Becky Parraz-Mondragon: A Lifetime of Memories Retires!

By: Bill Whaley
6 December, 2018

On Friday at 12 noon, Taos County will hold what promises to be a memorable retirement party for Becky Parraz-Mondragon. No doubt the elected and unelected serve up a lifetime of testimonials about Taos County’s first female county commissioner. The sister of Taos County’s last patron, Francisco “El Skitte” Trujillo, Ms.
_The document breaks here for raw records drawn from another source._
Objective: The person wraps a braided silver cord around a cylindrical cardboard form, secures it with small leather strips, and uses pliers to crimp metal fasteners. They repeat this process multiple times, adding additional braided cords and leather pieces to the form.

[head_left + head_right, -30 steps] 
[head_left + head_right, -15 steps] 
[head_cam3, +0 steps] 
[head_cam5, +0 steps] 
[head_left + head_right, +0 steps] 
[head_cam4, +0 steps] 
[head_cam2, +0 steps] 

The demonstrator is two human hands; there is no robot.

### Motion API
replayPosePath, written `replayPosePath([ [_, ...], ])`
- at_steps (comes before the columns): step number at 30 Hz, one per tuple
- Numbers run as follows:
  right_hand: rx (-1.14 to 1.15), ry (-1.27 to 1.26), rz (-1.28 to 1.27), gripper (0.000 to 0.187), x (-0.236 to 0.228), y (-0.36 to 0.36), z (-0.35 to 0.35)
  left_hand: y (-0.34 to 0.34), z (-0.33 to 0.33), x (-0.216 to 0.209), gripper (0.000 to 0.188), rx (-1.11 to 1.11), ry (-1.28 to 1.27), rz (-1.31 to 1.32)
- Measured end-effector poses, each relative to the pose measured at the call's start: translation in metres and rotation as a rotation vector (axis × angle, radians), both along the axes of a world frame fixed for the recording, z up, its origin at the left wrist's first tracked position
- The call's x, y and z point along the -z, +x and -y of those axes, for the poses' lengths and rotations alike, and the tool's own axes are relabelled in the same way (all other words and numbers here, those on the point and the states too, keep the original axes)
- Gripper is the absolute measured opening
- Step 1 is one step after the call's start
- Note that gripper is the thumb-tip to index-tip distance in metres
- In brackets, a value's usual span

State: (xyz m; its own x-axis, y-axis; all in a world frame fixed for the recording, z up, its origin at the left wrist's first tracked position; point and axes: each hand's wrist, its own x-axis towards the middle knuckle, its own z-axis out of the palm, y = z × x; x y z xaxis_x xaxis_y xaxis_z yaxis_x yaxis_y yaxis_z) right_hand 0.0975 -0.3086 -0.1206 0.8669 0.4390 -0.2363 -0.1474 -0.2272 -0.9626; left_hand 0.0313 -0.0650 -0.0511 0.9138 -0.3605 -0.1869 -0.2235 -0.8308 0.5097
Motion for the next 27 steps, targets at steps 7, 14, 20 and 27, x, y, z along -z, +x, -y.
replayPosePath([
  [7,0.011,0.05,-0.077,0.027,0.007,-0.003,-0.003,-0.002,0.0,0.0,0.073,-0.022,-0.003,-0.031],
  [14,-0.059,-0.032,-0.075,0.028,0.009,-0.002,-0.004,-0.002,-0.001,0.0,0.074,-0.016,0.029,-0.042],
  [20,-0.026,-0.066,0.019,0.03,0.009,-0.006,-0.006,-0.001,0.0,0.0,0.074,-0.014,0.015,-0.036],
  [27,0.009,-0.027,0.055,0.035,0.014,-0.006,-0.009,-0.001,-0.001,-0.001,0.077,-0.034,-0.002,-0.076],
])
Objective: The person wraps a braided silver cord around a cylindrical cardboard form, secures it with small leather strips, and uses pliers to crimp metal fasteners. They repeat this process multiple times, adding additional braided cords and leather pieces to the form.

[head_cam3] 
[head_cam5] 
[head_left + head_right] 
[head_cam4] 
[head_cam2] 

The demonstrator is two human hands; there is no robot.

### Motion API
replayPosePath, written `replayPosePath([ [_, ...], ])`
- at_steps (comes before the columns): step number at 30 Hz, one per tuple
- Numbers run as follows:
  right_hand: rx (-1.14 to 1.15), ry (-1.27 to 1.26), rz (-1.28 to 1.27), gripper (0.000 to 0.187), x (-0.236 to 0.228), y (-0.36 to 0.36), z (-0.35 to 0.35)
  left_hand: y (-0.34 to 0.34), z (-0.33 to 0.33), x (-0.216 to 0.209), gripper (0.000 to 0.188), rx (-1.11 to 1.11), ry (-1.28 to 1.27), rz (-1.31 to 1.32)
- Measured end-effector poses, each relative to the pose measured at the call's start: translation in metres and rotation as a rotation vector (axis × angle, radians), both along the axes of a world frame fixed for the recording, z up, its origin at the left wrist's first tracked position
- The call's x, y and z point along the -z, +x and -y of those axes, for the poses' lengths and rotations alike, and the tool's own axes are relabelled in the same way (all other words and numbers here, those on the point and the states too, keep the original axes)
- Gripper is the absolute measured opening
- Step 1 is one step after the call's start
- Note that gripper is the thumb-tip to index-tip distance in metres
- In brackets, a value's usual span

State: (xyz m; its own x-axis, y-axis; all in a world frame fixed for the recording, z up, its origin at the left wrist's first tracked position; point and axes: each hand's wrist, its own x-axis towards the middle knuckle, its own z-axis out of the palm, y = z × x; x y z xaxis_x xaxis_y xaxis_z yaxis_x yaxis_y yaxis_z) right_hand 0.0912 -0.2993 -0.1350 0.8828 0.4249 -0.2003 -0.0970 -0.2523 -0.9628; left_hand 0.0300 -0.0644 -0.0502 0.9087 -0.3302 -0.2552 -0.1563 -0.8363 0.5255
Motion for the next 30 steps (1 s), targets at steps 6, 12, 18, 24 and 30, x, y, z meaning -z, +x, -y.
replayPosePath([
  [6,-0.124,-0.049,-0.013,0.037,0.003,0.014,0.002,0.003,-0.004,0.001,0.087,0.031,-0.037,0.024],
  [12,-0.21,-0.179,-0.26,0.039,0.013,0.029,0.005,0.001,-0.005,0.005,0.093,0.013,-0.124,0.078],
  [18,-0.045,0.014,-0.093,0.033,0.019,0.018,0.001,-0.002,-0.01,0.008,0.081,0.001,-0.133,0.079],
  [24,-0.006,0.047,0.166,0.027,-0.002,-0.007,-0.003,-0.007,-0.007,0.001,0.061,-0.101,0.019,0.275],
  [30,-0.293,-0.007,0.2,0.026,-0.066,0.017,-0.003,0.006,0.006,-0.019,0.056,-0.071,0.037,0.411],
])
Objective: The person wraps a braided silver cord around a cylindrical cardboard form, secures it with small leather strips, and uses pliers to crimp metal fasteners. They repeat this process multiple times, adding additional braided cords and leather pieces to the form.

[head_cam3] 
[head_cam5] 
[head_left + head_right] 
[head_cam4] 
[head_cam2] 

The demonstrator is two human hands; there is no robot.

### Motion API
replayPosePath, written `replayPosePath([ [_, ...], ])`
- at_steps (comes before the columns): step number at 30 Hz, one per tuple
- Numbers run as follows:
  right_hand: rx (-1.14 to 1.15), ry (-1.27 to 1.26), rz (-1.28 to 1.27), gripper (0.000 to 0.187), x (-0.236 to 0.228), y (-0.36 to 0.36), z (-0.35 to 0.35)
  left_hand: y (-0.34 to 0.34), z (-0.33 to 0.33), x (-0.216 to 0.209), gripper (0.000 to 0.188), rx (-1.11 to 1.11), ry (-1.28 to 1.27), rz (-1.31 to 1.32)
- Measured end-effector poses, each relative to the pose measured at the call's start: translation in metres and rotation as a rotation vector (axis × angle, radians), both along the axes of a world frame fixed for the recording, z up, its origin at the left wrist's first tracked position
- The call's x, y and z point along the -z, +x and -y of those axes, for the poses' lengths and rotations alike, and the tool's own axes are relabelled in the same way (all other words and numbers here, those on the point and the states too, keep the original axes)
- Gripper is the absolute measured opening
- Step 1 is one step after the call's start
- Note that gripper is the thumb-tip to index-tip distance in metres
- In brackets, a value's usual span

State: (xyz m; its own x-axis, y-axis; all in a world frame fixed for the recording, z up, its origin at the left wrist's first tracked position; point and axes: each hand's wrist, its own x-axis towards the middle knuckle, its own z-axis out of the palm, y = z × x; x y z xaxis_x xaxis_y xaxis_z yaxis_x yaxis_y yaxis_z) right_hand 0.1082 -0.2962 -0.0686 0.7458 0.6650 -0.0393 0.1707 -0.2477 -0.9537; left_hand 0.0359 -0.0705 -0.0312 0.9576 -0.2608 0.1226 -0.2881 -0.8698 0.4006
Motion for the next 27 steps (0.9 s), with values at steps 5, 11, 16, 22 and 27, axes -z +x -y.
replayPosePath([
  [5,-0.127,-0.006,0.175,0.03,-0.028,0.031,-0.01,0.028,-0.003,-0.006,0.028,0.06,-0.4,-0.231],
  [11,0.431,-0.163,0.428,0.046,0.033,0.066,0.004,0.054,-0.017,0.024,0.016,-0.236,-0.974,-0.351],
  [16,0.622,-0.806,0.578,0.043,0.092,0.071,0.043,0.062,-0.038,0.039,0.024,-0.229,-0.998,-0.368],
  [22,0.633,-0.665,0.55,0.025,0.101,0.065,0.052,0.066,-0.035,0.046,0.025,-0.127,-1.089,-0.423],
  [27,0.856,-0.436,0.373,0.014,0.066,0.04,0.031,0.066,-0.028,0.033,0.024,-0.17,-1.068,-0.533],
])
Parraz back then (1999—2000) steered her two rambunctious colleagues Virgil “I Feel Sorry For Taos County” Martinez, the man from Cerro and the “Chairmun,” Manuel “Pablito Red” Trujillo of Ranchos through the stations of the cross at Taos County Government, leaving the 19th century behind while bumping into the 20th and 21st Century in only two short years.

Activists like Arthur Yellen (Dark Skies and Clean Government), the Brujas (Fabi, Butchie, Trudy), speed bump/garbage fee resistor Neal Thielke, as well as the “Horse Fly—Healy” machine all engaged with elected and appointed officials then, like “Lifetime,” Pablito Red, the Man from Cerro, Lovely Lorraine, Sheriff Charlie, Slash Morrison, Robert “Jerry Garcia Pineda, Darlene “The incredible Shrinking Woman” Vigil, and who can forget calendar girl, Jeanna Elam.

Those were the days of “High Times” and “Misdemeanors” as Taos County emerged from the politics of patronage to the politics of Chaos, which birth pangs ultimately bore the progeny of paradigmatic good government.

From laughing stock Taos County transformed itself into a model of alert and progressive government, especially in contrast to the deep dive diktats at the “top-down” and alienating Town of Taos. The transformation from a forward-looking entity to a cover up Fascist culture at the local Coop, in comparison to Taos County, does not deserve mention.

Becky sacrificed her political career to the forces of modernism. As one of three commissioners, she voted to expand the commission to five members, the single most influential element in transforming the county from irresponsible to responsible government. In the process, a wider more mixed constituency meant she lost her next race. But she continued to work for the county after her defeat, most notably in the Planning Department, where her sharp wit and sharper tongue kept citizens and journalists alert.